→ WORK INSTRUCTION:
Where the material below has a line containing "conveyor leg at", start repeating exactly, and keep going through the line containing "arm base at", with no other lines.

→ EXERCISE MATERIAL:
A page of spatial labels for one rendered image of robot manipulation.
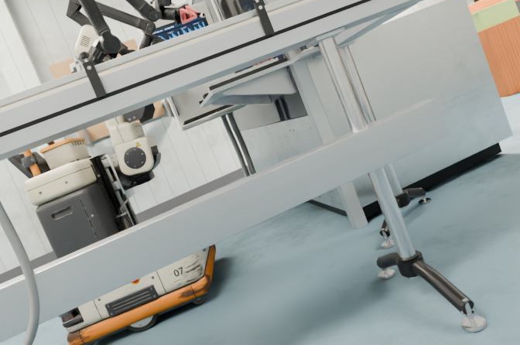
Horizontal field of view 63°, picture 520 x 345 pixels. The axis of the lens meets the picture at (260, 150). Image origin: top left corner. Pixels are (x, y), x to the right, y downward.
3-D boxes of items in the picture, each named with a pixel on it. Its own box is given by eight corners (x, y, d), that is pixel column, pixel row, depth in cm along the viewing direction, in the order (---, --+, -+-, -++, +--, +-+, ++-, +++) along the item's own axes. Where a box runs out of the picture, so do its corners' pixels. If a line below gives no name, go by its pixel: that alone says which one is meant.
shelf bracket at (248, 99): (270, 103, 263) (262, 83, 262) (271, 102, 260) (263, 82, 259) (219, 123, 257) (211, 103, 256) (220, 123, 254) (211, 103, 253)
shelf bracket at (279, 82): (294, 92, 214) (285, 68, 213) (295, 91, 212) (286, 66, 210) (232, 117, 208) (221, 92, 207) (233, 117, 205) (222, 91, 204)
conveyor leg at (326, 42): (419, 264, 135) (331, 34, 129) (436, 272, 127) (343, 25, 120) (395, 276, 134) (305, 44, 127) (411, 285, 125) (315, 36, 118)
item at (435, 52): (353, 149, 429) (321, 67, 422) (518, 151, 228) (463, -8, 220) (262, 189, 410) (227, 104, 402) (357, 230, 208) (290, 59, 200)
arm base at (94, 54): (85, 62, 194) (76, 58, 182) (94, 46, 194) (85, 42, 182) (102, 72, 195) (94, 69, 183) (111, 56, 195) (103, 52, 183)
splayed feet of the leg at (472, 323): (392, 268, 156) (378, 233, 155) (495, 322, 107) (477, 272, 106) (373, 278, 154) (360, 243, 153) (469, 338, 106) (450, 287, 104)
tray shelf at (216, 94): (271, 80, 272) (269, 77, 272) (306, 58, 204) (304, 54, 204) (200, 108, 263) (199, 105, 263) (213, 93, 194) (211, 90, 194)

→ SOLUTION TO THE PROBLEM:
conveyor leg at (326, 42): (419, 264, 135) (331, 34, 129) (436, 272, 127) (343, 25, 120) (395, 276, 134) (305, 44, 127) (411, 285, 125) (315, 36, 118)
item at (435, 52): (353, 149, 429) (321, 67, 422) (518, 151, 228) (463, -8, 220) (262, 189, 410) (227, 104, 402) (357, 230, 208) (290, 59, 200)
arm base at (94, 54): (85, 62, 194) (76, 58, 182) (94, 46, 194) (85, 42, 182) (102, 72, 195) (94, 69, 183) (111, 56, 195) (103, 52, 183)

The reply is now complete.